____ Data provided

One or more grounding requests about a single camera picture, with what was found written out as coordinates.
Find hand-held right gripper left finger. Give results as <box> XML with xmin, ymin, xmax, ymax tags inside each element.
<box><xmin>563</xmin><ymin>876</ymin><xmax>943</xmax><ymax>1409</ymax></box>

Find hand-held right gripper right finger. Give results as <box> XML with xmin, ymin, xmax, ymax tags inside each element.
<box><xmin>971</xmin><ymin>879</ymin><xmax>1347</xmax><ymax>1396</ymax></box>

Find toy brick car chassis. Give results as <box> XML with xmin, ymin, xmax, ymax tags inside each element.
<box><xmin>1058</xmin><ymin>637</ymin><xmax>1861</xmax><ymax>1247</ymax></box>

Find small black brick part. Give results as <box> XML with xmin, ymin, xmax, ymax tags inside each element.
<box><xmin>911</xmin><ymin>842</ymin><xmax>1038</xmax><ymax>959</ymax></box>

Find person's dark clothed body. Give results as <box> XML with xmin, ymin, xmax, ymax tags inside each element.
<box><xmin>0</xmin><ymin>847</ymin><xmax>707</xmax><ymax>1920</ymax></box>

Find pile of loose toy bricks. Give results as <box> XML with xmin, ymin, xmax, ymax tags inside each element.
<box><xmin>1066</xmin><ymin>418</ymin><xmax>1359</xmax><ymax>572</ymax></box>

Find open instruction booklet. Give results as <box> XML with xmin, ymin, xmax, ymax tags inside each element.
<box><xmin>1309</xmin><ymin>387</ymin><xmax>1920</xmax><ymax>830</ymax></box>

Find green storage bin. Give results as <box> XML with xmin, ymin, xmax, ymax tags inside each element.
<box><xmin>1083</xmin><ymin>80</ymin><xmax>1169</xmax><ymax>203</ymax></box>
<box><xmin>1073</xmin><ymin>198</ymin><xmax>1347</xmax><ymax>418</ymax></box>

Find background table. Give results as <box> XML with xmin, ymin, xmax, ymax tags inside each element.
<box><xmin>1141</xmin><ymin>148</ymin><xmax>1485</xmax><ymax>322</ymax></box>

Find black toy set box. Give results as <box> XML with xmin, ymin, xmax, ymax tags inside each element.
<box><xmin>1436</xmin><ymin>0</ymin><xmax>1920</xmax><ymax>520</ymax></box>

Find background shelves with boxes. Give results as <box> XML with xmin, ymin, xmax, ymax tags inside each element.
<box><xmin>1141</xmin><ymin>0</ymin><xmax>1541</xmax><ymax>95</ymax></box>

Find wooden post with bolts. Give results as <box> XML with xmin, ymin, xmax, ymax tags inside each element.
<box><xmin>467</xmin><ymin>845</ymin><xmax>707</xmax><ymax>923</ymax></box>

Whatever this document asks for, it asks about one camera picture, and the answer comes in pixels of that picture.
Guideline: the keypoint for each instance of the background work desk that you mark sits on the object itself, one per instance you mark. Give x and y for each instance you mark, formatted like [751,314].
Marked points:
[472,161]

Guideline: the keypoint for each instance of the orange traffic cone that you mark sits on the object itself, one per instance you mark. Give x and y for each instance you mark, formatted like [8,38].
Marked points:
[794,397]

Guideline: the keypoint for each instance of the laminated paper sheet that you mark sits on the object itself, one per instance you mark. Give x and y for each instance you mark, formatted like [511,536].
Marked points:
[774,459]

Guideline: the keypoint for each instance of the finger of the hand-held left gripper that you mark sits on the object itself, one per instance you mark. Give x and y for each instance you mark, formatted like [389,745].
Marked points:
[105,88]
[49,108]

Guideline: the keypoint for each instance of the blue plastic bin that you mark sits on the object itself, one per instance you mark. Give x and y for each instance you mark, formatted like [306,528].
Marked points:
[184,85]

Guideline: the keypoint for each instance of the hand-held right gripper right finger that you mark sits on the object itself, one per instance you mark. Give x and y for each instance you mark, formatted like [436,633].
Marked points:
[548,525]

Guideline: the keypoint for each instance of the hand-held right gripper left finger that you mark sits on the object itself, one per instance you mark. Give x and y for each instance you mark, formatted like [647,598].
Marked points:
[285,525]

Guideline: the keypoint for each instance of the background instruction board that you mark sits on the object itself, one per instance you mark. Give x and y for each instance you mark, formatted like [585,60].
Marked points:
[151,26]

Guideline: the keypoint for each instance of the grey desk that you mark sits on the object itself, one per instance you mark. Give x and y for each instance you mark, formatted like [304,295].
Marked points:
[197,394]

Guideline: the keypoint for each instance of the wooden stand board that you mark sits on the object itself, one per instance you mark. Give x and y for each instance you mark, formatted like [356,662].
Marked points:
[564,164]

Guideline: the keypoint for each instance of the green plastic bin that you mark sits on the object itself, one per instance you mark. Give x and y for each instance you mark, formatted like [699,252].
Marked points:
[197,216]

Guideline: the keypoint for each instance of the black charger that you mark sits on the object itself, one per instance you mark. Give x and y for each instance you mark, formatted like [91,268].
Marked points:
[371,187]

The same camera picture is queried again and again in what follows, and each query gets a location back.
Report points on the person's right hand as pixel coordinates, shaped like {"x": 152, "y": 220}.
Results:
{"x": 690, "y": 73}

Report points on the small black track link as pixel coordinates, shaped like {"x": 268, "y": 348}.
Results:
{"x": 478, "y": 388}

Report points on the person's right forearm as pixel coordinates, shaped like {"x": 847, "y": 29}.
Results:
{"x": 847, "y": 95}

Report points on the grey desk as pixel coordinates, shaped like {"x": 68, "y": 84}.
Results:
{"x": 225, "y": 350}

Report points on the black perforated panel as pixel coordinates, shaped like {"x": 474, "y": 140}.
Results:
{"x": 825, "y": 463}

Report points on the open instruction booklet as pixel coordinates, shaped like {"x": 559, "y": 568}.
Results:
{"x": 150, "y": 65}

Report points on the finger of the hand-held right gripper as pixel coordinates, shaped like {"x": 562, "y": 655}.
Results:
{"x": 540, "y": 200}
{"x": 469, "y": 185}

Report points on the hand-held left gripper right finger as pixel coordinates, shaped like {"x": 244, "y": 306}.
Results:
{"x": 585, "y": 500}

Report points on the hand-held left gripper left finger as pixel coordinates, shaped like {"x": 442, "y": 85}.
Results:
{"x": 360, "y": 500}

________

Your task
Where a line in the entries holds "green", copy that line.

Answer to this problem
Find green storage bin. Give results as <box> XML with xmin, ymin, xmax, ymax tags inside each element.
Guideline: the keypoint for each instance of the green plastic bin that you mark sits on the object itself, one per instance you mark. Give x and y for each instance you mark, formatted like [699,252].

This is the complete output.